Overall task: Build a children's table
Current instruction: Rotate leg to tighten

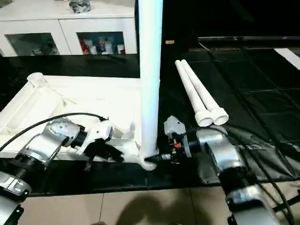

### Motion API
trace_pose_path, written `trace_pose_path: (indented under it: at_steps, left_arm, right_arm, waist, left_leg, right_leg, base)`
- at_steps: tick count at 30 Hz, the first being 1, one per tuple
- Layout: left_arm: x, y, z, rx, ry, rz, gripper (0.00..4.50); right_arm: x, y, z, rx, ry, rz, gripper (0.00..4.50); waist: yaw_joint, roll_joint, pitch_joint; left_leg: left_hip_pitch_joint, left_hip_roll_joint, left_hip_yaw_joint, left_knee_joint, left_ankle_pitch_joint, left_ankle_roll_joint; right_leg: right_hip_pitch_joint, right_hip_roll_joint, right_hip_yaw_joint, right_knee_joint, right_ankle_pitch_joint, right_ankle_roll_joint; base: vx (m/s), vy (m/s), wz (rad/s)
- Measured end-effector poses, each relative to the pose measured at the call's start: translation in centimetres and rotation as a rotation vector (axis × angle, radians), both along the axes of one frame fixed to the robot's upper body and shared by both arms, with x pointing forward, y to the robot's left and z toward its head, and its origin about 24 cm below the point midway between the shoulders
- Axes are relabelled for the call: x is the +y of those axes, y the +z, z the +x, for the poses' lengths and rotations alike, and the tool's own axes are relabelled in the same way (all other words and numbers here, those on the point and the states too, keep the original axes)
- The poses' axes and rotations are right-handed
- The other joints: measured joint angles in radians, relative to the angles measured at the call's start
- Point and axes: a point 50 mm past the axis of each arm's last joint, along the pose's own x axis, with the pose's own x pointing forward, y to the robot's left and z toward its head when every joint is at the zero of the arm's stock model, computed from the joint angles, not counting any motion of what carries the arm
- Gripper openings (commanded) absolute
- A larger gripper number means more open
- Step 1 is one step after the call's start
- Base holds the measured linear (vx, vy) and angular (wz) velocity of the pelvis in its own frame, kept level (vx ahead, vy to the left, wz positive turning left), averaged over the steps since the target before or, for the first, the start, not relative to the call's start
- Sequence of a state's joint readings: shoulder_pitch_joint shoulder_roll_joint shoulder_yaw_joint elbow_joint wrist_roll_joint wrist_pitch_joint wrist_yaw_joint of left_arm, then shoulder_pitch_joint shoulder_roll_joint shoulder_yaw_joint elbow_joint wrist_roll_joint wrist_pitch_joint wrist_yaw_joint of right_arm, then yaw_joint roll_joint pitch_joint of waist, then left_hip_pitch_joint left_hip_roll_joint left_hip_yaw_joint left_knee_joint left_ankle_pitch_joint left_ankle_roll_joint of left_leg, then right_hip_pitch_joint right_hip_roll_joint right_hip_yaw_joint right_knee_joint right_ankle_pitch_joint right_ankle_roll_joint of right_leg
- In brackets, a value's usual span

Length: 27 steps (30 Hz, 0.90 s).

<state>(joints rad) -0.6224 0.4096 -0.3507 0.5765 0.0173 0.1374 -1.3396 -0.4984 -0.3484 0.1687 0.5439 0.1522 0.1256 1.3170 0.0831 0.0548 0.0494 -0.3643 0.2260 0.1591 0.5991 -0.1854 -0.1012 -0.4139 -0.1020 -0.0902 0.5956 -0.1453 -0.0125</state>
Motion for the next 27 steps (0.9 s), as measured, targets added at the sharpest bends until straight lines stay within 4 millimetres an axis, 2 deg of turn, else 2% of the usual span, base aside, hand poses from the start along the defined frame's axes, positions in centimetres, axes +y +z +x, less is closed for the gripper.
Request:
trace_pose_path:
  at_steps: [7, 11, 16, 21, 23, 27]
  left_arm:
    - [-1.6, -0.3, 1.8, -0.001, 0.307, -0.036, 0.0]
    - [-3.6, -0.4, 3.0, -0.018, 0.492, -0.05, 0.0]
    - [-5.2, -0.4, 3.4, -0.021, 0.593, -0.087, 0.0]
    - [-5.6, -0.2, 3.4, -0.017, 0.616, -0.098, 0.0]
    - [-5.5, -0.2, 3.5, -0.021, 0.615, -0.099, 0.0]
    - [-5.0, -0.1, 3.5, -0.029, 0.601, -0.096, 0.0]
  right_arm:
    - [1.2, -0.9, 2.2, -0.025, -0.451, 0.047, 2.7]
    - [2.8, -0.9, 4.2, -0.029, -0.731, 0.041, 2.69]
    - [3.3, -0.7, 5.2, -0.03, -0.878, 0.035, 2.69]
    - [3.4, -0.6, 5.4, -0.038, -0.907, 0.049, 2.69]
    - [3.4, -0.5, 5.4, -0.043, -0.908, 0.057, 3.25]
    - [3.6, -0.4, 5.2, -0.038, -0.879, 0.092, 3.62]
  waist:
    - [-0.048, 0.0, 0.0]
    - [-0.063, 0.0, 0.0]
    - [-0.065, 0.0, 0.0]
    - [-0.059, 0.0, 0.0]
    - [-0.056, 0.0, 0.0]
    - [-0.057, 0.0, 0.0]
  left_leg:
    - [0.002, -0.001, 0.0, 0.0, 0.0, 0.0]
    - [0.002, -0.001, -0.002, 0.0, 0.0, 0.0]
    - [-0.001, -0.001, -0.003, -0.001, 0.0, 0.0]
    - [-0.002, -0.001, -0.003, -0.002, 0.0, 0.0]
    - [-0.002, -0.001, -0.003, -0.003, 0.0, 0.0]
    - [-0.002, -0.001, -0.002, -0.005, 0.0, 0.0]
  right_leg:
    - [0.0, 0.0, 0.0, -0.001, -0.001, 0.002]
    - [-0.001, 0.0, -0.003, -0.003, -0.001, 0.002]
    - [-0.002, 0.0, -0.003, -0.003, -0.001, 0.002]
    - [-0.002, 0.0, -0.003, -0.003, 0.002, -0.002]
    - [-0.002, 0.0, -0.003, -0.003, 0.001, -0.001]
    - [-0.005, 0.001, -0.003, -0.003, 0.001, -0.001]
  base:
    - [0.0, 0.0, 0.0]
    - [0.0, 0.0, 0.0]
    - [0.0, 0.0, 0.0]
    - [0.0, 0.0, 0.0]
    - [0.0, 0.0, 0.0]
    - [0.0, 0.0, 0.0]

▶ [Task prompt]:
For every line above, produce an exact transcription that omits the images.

▶ [Answer below]:
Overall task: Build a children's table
Current instruction: Rotate leg to tighten


### Motion API
trace_pose_path, written `trace_pose_path: (indented under it: at_steps, left_arm, right_arm, waist, left_leg, right_leg, base)`
- at_steps: tick count at 30 Hz, the first being 1, one per tuple
- Layout: left_arm: x, y, z, rx, ry, rz, gripper (0.00..4.50); right_arm: x, y, z, rx, ry, rz, gripper (0.00..4.50); waist: yaw_joint, roll_joint, pitch_joint; left_leg: left_hip_pitch_joint, left_hip_roll_joint, left_hip_yaw_joint, left_knee_joint, left_ankle_pitch_joint, left_ankle_roll_joint; right_leg: right_hip_pitch_joint, right_hip_roll_joint, right_hip_yaw_joint, right_knee_joint, right_ankle_pitch_joint, right_ankle_roll_joint; base: vx (m/s), vy (m/s), wz (rad/s)
- Measured end-effector poses, each relative to the pose measured at the call's start: translation in centimetres and rotation as a rotation vector (axis × angle, radians), both along the axes of one frame fixed to the robot's upper body and shared by both arms, with x pointing forward, y to the robot's left and z toward its head, and its origin about 24 cm below the point midway between the shoulders
- Axes are relabelled for the call: x is the +y of those axes, y the +z, z the +x, for the poses' lengths and rotations alike, and the tool's own axes are relabelled in the same way (all other words and numbers here, those on the point and the states too, keep the original axes)
- The poses' axes and rotations are right-handed
- The other joints: measured joint angles in radians, relative to the angles measured at the call's start
- Point and axes: a point 50 mm past the axis of each arm's last joint, along the pose's own x axis, with the pose's own x pointing forward, y to the robot's left and z toward its head when every joint is at the zero of the arm's stock model, computed from the joint angles, not counting any motion of what carries the arm
- Gripper openings (commanded) absolute
- A larger gripper number means more open
- Step 1 is one step after the call's start
- Base holds the measured linear (vx, vy) and angular (wz) velocity of the pelvis in its own frame, kept level (vx ahead, vy to the left, wz positive turning left), averaged over the steps since the target before or, for the first, the start, not relative to the call's start
- Sequence of a state's joint readings: shoulder_pitch_joint shoulder_roll_joint shoulder_yaw_joint elbow_joint wrist_roll_joint wrist_pitch_joint wrist_yaw_joint of left_arm, then shoulder_pitch_joint shoulder_roll_joint shoulder_yaw_joint elbow_joint wrist_roll_joint wrist_pitch_joint wrist_yaw_joint of right_arm, then yaw_joint roll_joint pitch_joint of waist, then left_hip_pitch_joint left_hip_roll_joint left_hip_yaw_joint left_knee_joint left_ankle_pitch_joint left_ankle_roll_joint of left_leg, then right_hip_pitch_joint right_hip_roll_joint right_hip_yaw_joint right_knee_joint right_ankle_pitch_joint right_ankle_roll_joint of right_leg
- In brackets, a value's usual span

Length: 27 steps (30 Hz, 0.90 s).

<state>(joints rad) -0.6224 0.4096 -0.3507 0.5765 0.0173 0.1374 -1.3396 -0.4984 -0.3484 0.1687 0.5439 0.1522 0.1256 1.3170 0.0831 0.0548 0.0494 -0.3643 0.2260 0.1591 0.5991 -0.1854 -0.1012 -0.4139 -0.1020 -0.0902 0.5956 -0.1453 -0.0125</state>
Motion for the next 27 steps (0.9 s), as measured, targets added at the sharpest bends until straight lines stay within 4 millimetres an axis, 2 deg of turn, else 2% of the usual span, base aside, hand poses from the start along the defined frame's axes, positions in centimetres, axes +y +z +x, less is closed for the gripper.
Request:
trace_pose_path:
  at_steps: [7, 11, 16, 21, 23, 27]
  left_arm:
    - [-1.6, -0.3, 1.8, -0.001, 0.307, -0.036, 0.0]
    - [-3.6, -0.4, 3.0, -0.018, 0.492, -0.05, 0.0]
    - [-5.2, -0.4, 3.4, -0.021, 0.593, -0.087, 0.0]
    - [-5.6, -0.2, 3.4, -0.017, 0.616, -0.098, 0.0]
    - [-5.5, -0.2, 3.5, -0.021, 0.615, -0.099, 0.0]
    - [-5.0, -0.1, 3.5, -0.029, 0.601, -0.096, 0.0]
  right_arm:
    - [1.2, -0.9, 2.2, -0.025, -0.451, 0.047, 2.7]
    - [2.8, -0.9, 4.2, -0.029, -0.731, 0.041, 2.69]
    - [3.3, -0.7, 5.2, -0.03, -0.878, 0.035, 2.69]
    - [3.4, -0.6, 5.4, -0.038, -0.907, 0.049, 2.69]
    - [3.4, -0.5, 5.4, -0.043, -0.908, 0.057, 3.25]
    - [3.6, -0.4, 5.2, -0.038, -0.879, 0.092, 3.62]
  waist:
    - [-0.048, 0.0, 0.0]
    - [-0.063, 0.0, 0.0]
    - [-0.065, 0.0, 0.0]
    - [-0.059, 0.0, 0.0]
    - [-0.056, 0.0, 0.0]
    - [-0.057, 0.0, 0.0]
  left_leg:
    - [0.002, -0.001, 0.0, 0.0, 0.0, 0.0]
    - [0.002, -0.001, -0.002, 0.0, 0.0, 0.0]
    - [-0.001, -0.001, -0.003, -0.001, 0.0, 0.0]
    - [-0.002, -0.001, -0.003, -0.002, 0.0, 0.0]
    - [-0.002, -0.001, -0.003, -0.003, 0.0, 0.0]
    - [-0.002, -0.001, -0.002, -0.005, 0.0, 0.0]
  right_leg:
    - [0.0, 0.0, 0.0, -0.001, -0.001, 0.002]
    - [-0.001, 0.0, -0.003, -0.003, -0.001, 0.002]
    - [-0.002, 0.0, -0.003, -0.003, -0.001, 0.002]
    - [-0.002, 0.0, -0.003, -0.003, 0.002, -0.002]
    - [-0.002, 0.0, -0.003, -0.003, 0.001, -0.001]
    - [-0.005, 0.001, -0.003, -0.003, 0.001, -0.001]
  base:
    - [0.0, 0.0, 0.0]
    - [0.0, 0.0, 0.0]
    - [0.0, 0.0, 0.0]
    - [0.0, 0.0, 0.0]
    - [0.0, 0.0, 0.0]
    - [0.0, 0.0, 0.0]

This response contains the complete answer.